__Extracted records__
════
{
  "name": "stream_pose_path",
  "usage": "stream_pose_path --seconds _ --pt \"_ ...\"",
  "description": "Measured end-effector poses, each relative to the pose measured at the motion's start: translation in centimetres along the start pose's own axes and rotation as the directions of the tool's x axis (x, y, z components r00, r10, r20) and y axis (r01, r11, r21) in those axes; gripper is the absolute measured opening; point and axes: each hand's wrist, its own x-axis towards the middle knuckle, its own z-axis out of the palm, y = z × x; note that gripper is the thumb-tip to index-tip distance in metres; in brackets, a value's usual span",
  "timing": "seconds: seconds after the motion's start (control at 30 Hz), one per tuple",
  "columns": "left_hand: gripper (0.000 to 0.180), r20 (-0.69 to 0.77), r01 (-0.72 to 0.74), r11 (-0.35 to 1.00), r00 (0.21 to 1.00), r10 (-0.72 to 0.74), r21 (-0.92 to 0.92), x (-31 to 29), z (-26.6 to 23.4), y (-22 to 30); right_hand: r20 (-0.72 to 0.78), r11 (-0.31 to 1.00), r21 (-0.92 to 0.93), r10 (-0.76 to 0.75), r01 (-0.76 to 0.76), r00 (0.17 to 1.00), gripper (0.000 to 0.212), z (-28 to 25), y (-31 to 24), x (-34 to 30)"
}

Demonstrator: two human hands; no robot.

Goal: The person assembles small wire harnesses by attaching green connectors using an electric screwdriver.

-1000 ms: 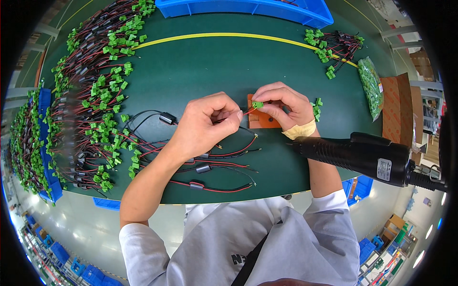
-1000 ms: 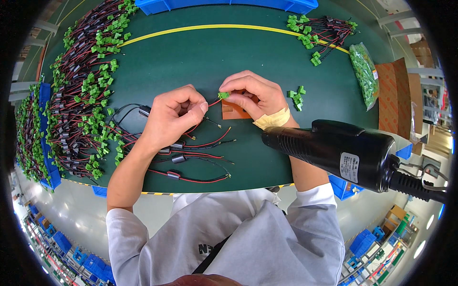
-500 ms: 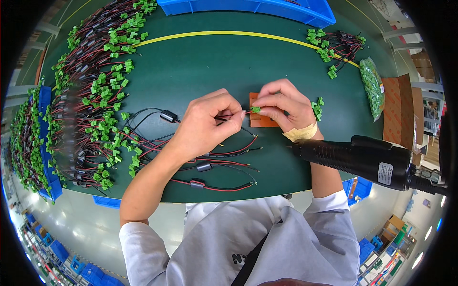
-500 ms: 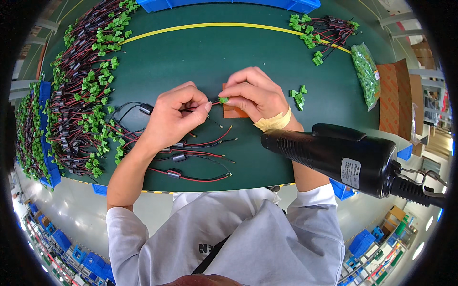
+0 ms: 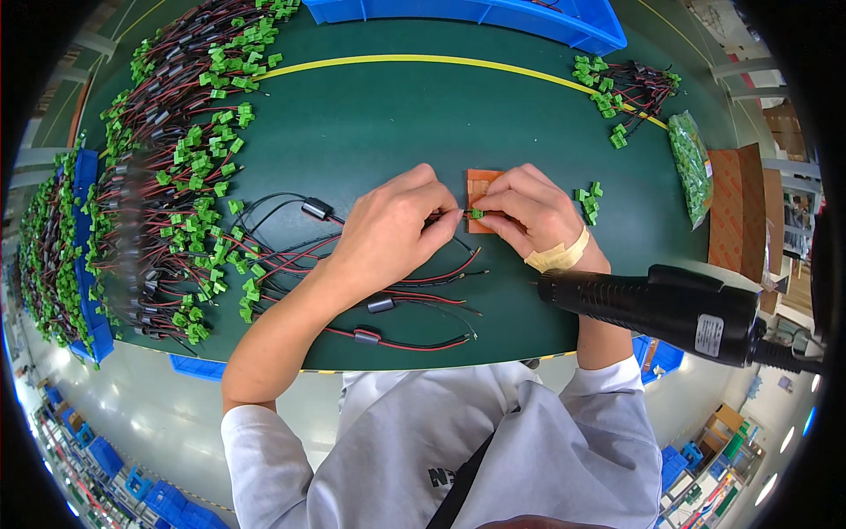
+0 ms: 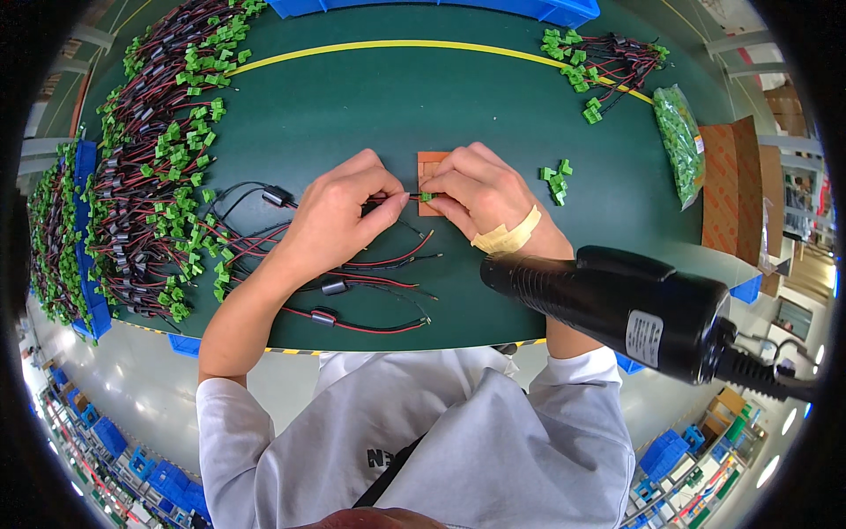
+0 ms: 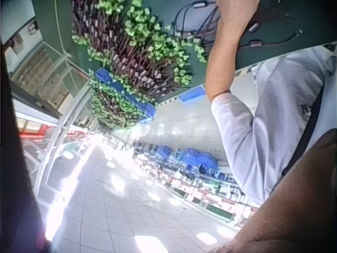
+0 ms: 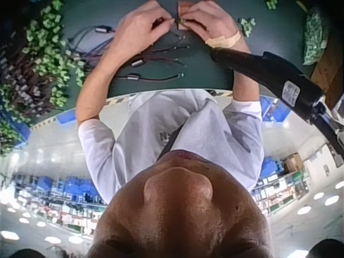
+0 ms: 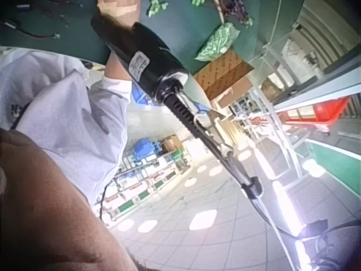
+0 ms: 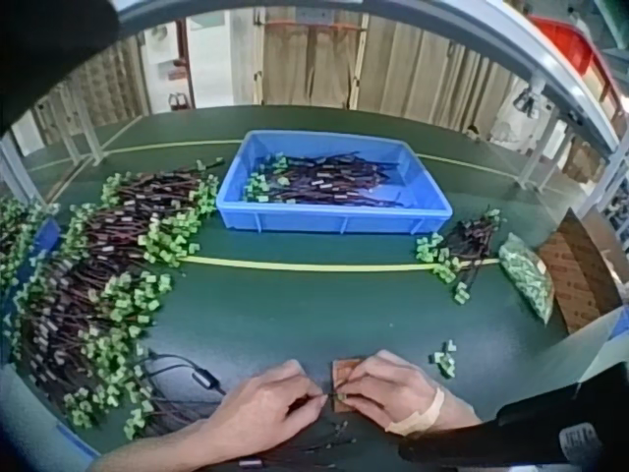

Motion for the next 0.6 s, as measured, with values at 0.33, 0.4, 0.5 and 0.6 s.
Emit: stream_pose_path --seconds 0.33,0.4,0.5,0.6 --pt "0.010 0.002 -0.002 0.995 1.000 0.002 0.100 -0.1 0.2 -0.7 -0.364 0.217 0.927 0.327 0.305 0.872 0.077 -5.3 1.8 -2.8" --pt "0.010 0.004 0.007 0.996 1.000 -0.007 0.089 0.3 0.3 -0.4 -0.506 0.379 0.843 0.316 0.383 0.802 0.086 -6.5 -0.9 -3.9" --pt "0.010 0.008 0.018 0.996 1.000 -0.018 0.087 0.2 0.2 -0.3 -0.636 0.895 0.357 0.023 0.268 0.771 0.085 -6.0 -3.7 -3.3" --pt "0.009 -0.010 0.010 0.995 1.000 -0.009 0.095 0.1 0.4 -0.5 -0.630 0.801 0.544 0.191 0.251 0.753 0.091 -4.0 -4.1 -0.9"
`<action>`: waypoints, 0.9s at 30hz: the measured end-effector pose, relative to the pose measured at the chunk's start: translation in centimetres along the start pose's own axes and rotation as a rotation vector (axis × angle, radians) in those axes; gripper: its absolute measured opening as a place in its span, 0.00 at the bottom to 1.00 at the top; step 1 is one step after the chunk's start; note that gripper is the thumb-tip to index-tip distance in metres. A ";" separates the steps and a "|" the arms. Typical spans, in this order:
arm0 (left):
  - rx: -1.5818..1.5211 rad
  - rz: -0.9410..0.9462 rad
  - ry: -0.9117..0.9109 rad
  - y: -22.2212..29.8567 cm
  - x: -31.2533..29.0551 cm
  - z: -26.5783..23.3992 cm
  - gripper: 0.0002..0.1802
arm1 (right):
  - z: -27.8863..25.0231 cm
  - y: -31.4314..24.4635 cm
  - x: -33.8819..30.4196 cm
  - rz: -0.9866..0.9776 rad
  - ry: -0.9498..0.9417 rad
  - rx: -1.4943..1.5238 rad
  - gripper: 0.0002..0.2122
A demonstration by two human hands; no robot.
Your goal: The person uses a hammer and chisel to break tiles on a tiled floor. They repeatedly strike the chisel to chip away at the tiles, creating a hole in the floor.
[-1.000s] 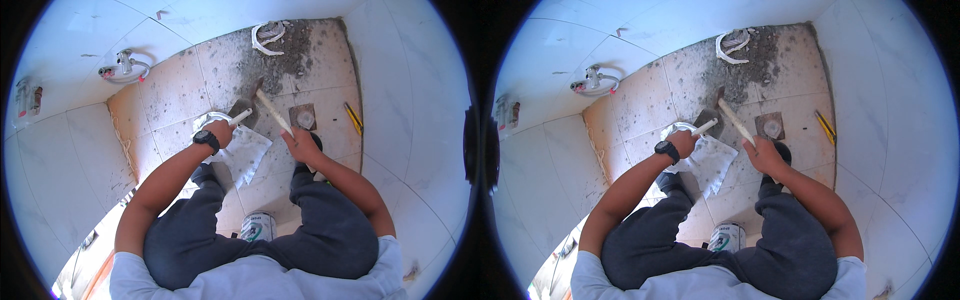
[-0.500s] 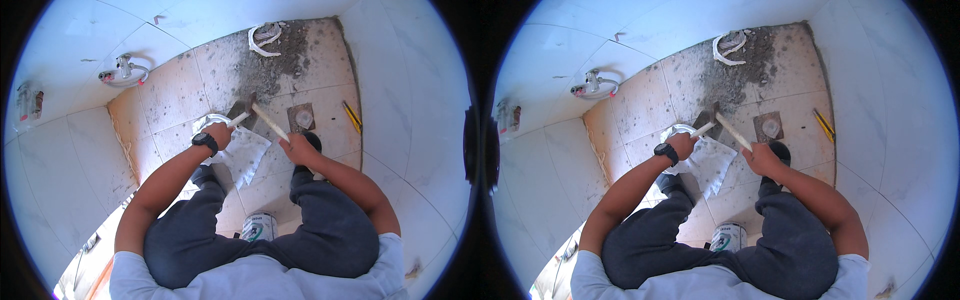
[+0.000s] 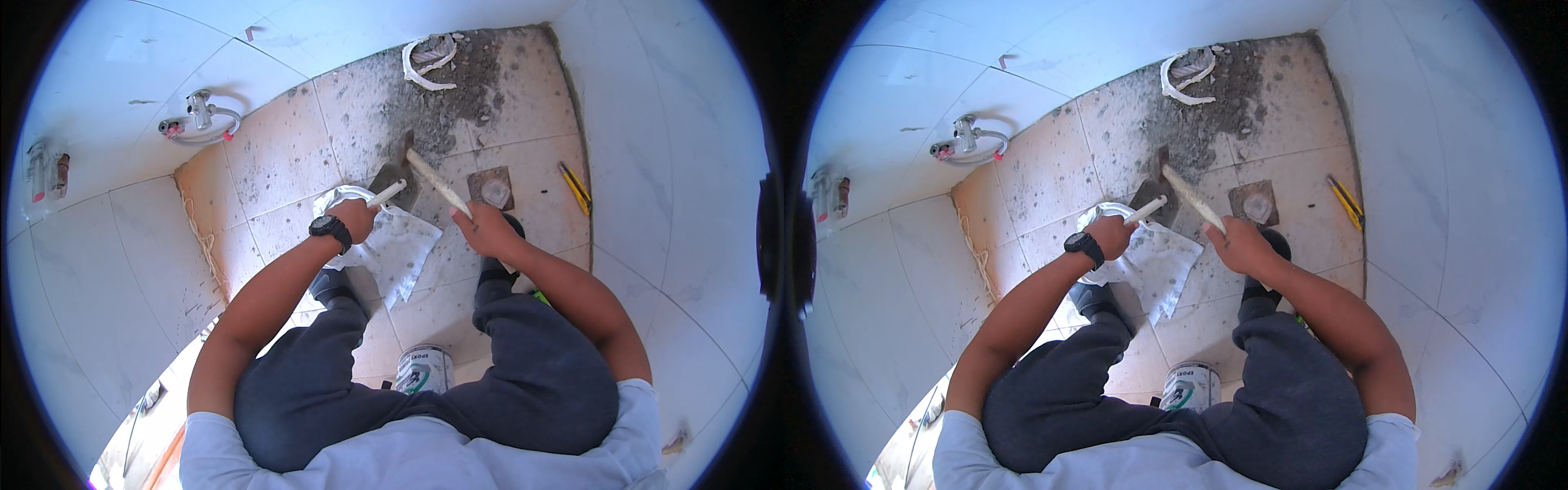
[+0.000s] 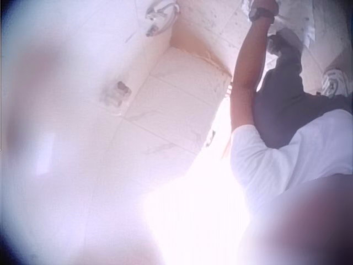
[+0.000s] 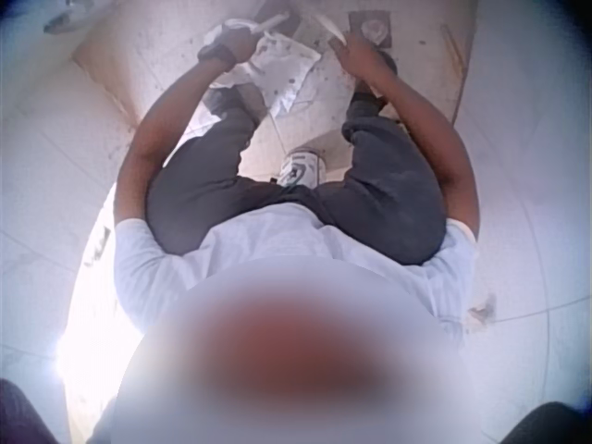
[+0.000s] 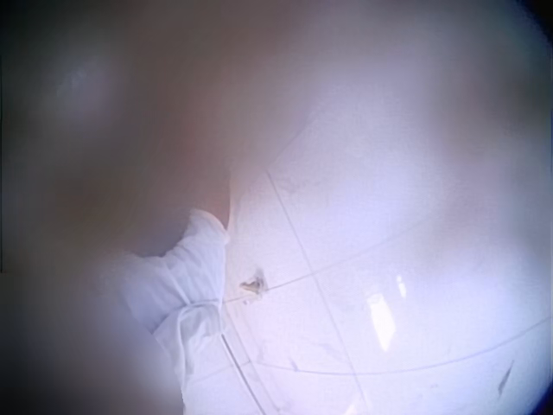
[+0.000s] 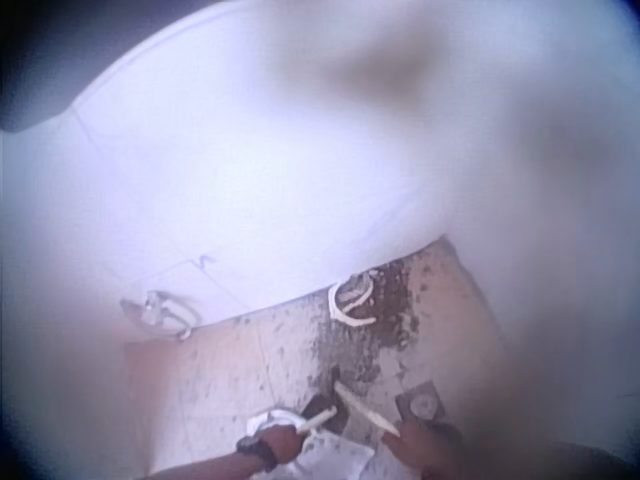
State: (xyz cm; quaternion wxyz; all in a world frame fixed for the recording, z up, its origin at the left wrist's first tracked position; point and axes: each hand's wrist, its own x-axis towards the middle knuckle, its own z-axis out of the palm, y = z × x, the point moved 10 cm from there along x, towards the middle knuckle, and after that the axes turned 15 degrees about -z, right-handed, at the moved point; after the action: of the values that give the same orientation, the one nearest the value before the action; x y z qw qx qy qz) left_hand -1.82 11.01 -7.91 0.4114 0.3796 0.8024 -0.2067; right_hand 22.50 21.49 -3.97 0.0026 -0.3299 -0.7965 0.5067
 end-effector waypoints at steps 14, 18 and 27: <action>-0.024 -0.016 -0.056 -1.0 0.2 1.7 0.35 | -0.7 0.1 -0.1 0.023 0.062 0.027 0.26; -0.034 0.020 -0.043 -1.1 0.6 2.1 0.36 | 0.4 0.0 -0.2 0.025 -0.115 -0.125 0.26; -0.202 0.039 0.044 -1.2 0.4 1.0 0.38 | -2.2 -0.9 -0.3 0.055 -0.032 -0.036 0.25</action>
State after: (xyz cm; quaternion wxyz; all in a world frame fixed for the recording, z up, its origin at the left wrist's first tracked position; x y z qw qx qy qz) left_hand -2.45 9.80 -8.81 0.4339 0.3561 0.8205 -0.1082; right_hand 23.03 22.83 -2.04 -0.0301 -0.3433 -0.7960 0.4976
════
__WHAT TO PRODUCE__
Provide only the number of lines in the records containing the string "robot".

__ANSWER TO THE PROBLEM__
2